[[ Data listing, beginning ]]

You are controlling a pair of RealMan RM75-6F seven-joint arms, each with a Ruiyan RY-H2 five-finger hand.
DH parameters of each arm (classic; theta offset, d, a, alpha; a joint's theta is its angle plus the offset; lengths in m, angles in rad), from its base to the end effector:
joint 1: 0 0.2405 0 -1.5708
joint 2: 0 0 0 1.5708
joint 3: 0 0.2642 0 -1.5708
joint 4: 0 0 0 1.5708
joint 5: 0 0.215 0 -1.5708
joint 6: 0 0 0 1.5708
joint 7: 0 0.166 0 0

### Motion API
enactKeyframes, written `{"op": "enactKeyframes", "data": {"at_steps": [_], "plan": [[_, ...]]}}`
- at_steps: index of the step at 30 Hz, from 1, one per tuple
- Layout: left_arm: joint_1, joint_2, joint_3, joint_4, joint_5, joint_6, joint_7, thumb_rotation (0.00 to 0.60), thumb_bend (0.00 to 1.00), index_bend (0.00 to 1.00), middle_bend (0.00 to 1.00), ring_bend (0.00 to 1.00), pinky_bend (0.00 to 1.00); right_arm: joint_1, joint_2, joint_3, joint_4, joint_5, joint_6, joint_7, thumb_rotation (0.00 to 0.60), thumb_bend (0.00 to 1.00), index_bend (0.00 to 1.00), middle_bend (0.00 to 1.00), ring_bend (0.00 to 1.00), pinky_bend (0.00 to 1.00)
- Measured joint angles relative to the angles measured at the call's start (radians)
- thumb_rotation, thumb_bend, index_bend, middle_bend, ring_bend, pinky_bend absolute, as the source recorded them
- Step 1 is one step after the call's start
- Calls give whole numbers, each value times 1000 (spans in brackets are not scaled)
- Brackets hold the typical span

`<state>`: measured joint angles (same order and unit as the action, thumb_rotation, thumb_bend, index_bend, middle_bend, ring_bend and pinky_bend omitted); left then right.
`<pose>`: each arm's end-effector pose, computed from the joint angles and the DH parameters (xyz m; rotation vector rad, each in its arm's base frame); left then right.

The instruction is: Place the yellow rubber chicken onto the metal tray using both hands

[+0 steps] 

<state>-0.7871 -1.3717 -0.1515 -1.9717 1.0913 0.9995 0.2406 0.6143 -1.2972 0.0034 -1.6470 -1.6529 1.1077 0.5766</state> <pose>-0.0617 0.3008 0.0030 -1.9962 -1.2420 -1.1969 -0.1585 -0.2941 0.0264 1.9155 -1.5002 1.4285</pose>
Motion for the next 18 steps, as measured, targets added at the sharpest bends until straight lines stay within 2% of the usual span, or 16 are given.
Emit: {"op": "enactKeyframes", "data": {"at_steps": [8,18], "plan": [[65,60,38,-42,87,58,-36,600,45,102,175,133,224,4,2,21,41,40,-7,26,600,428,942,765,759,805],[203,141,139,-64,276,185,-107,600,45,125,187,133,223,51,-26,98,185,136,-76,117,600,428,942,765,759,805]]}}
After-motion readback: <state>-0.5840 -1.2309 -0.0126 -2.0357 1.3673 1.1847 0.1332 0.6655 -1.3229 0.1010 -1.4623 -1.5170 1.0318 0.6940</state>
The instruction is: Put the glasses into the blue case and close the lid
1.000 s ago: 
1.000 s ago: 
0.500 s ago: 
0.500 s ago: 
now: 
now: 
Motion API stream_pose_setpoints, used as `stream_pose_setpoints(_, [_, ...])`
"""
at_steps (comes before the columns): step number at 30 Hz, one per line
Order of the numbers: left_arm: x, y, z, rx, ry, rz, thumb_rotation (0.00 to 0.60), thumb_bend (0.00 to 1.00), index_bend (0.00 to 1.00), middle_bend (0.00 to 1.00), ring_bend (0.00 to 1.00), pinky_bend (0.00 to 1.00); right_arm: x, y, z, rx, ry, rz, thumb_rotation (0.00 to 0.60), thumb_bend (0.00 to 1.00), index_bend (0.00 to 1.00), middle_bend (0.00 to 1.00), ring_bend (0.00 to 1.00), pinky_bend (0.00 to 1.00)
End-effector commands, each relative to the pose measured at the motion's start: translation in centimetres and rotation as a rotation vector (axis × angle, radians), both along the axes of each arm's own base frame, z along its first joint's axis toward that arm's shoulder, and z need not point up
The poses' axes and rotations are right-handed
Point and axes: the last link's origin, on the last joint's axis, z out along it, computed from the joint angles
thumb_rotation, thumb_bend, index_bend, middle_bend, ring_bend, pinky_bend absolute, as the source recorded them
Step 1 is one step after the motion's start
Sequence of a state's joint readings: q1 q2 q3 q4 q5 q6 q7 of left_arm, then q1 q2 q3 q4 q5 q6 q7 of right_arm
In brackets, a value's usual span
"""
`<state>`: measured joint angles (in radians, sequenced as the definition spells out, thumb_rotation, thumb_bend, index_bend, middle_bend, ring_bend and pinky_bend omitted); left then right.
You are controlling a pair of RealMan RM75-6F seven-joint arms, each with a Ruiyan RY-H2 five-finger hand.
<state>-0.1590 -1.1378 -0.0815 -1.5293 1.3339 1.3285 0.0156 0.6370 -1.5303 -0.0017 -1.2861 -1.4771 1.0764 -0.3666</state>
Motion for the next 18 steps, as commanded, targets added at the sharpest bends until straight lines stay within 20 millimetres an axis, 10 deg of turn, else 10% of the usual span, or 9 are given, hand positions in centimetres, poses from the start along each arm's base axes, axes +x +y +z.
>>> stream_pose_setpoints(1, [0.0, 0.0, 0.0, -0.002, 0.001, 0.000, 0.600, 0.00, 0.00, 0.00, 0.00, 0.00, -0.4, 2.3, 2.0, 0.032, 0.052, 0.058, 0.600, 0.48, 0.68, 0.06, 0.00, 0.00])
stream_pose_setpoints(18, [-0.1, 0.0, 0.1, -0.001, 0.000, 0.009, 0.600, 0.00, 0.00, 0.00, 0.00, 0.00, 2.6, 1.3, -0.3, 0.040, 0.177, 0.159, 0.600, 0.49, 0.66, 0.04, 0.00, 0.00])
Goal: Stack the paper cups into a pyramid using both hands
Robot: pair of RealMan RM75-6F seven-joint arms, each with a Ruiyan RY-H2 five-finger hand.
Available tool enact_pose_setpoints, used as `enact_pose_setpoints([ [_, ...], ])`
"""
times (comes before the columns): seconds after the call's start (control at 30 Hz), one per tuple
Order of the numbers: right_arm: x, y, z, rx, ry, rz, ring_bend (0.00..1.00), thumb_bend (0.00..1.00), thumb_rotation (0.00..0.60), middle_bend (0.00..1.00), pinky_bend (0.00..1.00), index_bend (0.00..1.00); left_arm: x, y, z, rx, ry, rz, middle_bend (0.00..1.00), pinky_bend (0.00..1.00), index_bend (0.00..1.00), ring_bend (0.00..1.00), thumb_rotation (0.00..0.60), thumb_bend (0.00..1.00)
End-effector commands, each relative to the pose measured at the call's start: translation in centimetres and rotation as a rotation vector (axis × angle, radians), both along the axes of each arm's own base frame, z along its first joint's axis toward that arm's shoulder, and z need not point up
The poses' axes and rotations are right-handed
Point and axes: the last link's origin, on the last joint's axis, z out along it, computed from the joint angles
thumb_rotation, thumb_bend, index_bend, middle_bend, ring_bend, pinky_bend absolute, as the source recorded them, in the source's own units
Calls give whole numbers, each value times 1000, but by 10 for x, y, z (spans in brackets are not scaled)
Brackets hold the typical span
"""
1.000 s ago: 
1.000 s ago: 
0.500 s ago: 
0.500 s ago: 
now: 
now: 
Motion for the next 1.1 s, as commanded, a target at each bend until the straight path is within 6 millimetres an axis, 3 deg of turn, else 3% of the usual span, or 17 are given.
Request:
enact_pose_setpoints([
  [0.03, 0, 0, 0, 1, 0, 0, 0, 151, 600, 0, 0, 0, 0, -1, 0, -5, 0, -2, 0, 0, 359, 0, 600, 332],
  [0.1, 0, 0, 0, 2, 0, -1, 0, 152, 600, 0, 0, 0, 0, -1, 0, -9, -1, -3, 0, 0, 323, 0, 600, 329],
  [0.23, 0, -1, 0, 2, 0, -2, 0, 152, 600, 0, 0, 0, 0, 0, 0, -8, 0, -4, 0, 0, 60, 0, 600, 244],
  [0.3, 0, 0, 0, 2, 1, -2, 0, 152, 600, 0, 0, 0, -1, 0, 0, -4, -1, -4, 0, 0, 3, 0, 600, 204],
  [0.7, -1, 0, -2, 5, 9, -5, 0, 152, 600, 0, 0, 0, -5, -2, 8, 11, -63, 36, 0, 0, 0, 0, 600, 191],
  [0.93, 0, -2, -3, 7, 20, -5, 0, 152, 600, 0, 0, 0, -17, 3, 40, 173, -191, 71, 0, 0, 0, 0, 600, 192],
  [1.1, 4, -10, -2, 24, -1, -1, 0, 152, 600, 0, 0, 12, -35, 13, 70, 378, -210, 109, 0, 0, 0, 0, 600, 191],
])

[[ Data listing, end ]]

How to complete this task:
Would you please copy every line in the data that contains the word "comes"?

Answer area:
at_steps (comes before the columns): step number at 30 Hz, one per line
times (comes before the columns): seconds after the call's start (control at 30 Hz), one per tuple

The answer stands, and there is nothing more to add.